It’s a long bank holiday weekend here in the UK and this has got me thinking about expectations during holiday periods. Understandably holidays are times when family and friends may want to see us. Knowing we’re free from the obligations of work at least for a few days, they may expect us to have more free time to spend with them. The obligations and expectations of work (including full time parenting/other caring), however, may be so intense that when public holidays roll around what we actually need and crave is rest, ease, and solitude. Learning and practicing how to set boundaries for ourselves is such an important step in recovering from burnout.

It isn’t only work that contributes to burnout. It is all of the expectations placed on us all of the time. When we find it hard to assert our boundaries and say no to people, things such as public holidays can just add to the pile of everything that eventually becomes too much. If we’ve learned to people please to get by it can be especially hard to undo from all of this.

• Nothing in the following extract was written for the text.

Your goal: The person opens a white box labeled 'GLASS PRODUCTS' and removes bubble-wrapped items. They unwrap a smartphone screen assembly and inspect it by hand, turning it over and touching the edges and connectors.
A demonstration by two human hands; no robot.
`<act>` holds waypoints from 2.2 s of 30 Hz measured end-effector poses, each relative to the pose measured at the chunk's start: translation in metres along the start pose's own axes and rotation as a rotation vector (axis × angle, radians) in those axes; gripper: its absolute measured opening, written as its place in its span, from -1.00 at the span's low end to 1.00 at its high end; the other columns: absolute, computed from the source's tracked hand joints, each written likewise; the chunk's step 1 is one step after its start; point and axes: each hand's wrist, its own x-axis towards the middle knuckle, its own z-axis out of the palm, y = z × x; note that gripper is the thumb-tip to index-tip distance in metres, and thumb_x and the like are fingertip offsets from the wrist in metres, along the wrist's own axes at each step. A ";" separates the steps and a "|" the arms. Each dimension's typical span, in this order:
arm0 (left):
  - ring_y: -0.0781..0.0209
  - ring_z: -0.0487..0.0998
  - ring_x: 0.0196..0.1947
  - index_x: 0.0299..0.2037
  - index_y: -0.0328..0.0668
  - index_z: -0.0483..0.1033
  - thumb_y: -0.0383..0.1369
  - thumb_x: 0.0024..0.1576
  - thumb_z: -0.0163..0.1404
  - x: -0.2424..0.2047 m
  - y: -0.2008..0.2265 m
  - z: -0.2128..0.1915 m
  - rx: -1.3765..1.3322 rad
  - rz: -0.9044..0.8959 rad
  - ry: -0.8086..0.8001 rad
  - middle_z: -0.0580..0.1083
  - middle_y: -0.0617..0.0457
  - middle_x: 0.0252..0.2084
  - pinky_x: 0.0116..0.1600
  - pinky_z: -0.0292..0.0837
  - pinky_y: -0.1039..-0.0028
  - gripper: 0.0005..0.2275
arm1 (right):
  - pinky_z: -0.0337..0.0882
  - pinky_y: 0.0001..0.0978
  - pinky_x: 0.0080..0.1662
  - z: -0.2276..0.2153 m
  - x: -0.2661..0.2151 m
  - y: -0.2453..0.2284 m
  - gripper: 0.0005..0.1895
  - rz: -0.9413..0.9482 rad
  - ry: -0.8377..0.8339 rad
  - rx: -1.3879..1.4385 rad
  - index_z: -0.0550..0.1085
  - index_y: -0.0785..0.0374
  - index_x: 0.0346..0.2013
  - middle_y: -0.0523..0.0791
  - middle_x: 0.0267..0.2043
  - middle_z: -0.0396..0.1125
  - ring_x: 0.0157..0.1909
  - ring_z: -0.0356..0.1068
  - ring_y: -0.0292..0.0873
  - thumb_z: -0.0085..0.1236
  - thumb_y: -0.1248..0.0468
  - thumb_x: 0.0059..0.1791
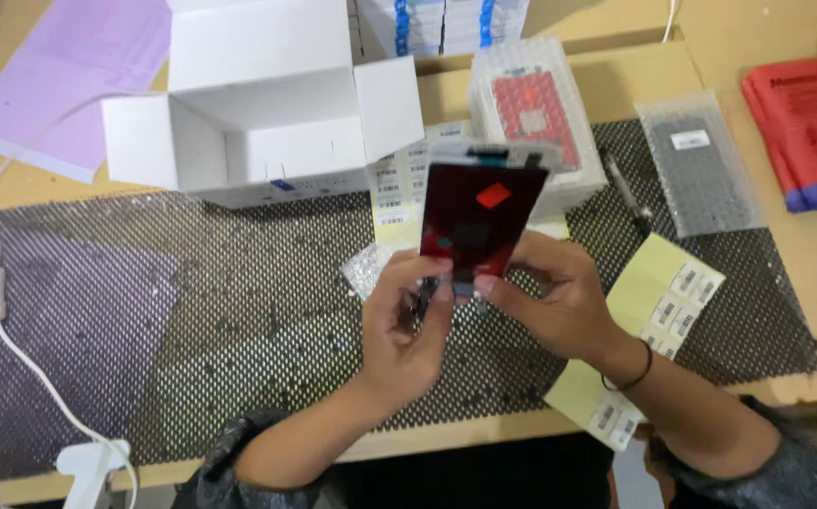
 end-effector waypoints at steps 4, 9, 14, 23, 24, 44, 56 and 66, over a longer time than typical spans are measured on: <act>0.13 0.55 -0.32 0.00 -0.42 0.41 -0.64 0.19 -0.05 0.008 -0.005 -0.004 0.052 0.026 0.003 0.44 -0.16 -0.13 -0.25 0.55 0.39 -0.81 | 0.49 -0.12 0.05 -0.003 0.010 0.004 -0.87 -0.010 -0.011 -0.004 0.59 0.38 -0.27 0.00 -0.19 0.52 -0.01 0.53 -0.06 0.32 0.44 -0.11; 0.14 0.51 -0.22 0.02 -0.37 0.39 -0.64 0.18 -0.01 0.001 0.001 -0.001 0.033 0.031 0.010 0.43 -0.11 -0.10 -0.16 0.49 0.38 -0.78 | 0.50 -0.07 0.09 -0.001 0.001 -0.001 -0.81 -0.003 -0.006 0.003 0.58 0.39 -0.22 0.01 -0.16 0.49 0.00 0.53 -0.03 0.33 0.49 -0.13; 0.08 0.50 -0.16 0.04 -0.33 0.37 -0.64 0.16 0.01 0.005 0.002 0.000 0.050 0.052 0.019 0.41 -0.13 -0.08 -0.13 0.47 0.35 -0.74 | 0.51 -0.06 0.12 0.000 0.002 0.001 -0.80 -0.021 -0.016 -0.010 0.58 0.44 -0.21 0.04 -0.12 0.50 0.06 0.51 0.01 0.30 0.51 -0.13; 0.10 0.49 -0.19 0.20 -0.13 0.07 -0.62 0.21 0.02 -0.003 0.003 0.007 -0.052 -0.054 0.041 0.36 -0.15 -0.03 -0.07 0.45 0.41 -0.56 | 0.55 -0.12 0.13 0.005 -0.010 0.004 -0.77 0.047 0.012 -0.079 0.53 0.44 -0.12 0.08 -0.06 0.44 0.08 0.48 0.06 0.26 0.47 -0.06; 0.17 0.51 -0.23 0.28 0.04 -0.04 -0.58 0.28 -0.01 -0.004 0.007 0.008 -0.114 -0.133 0.061 0.37 -0.13 0.00 -0.07 0.45 0.47 -0.50 | 0.59 -0.33 0.10 0.008 -0.011 0.000 -0.81 0.085 0.033 -0.129 0.51 0.37 -0.11 0.01 -0.11 0.44 -0.02 0.50 -0.07 0.25 0.41 -0.01; 0.14 0.52 -0.07 0.28 -0.06 0.04 -0.51 0.30 -0.01 -0.005 0.010 0.007 -0.270 -0.334 0.082 0.43 -0.17 0.06 0.03 0.47 0.47 -0.56 | 0.13 -0.46 -0.30 0.007 -0.015 -0.001 -0.89 0.082 0.067 -0.317 0.54 0.34 -0.31 -0.12 -0.44 0.26 -0.41 0.14 -0.26 0.33 0.38 -0.05; 0.34 0.47 -0.16 0.11 -0.24 0.30 -0.43 0.24 0.03 -0.003 0.013 0.005 -0.094 -0.326 0.043 0.45 0.05 -0.12 -0.03 0.41 0.58 -0.73 | 0.25 -0.47 -0.24 0.007 -0.015 -0.001 -0.87 0.052 0.072 -0.293 0.55 0.36 -0.23 -0.08 -0.34 0.36 -0.34 0.25 -0.24 0.30 0.38 -0.04; 0.18 0.53 0.00 0.32 -0.37 0.16 -0.49 0.24 0.04 -0.002 0.013 0.005 -0.186 -0.303 -0.019 0.45 -0.16 0.10 0.08 0.51 0.51 -0.53 | 0.45 -0.41 -0.02 0.006 -0.012 -0.004 -0.83 0.060 0.110 -0.165 0.52 0.36 -0.12 -0.07 -0.25 0.41 -0.19 0.37 -0.19 0.20 0.34 0.02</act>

I’m still learning when it comes to these sorts of things, and it’s a messy process of untangling from many external expectations and ‘shoulds’. However, here are a few things I have found helpful along my journey:

  • Taking the time to check in with yourself ahead of a holiday or event. Asking, “what do I want and need from this time?” and then balancing other people’s desires with your own needs as best you can.
  • Remembering that “no” doesn’t have to be a shut door. If somebody invites you to do something, you would like to spend time with them but what they’ve suggested doesn’t feel good to you then you can say “no, but how about…” and offer something else that does feel good to you.
  • Being clear on your boundaries before going to something, or having a conversation with someone about a plan. This way you can identify for yourself what you’re happy to say yes to, what you aren’t happy with, when you want to leave by etc.
  • Knowing that it’s ok to take time to make a decision. You do not have to reply to that message straight away, you also don’t have to make a decision during a phone call. It’s okay to say “I’m going to take some time to think about that and get back to you”. Be aware, though, if you’re avoiding getting back to someone in the hopes they will go away.
  • Realising that if you’re going against your own desires and needs so as not to reject somebody else, then you are actually rejecting yourself.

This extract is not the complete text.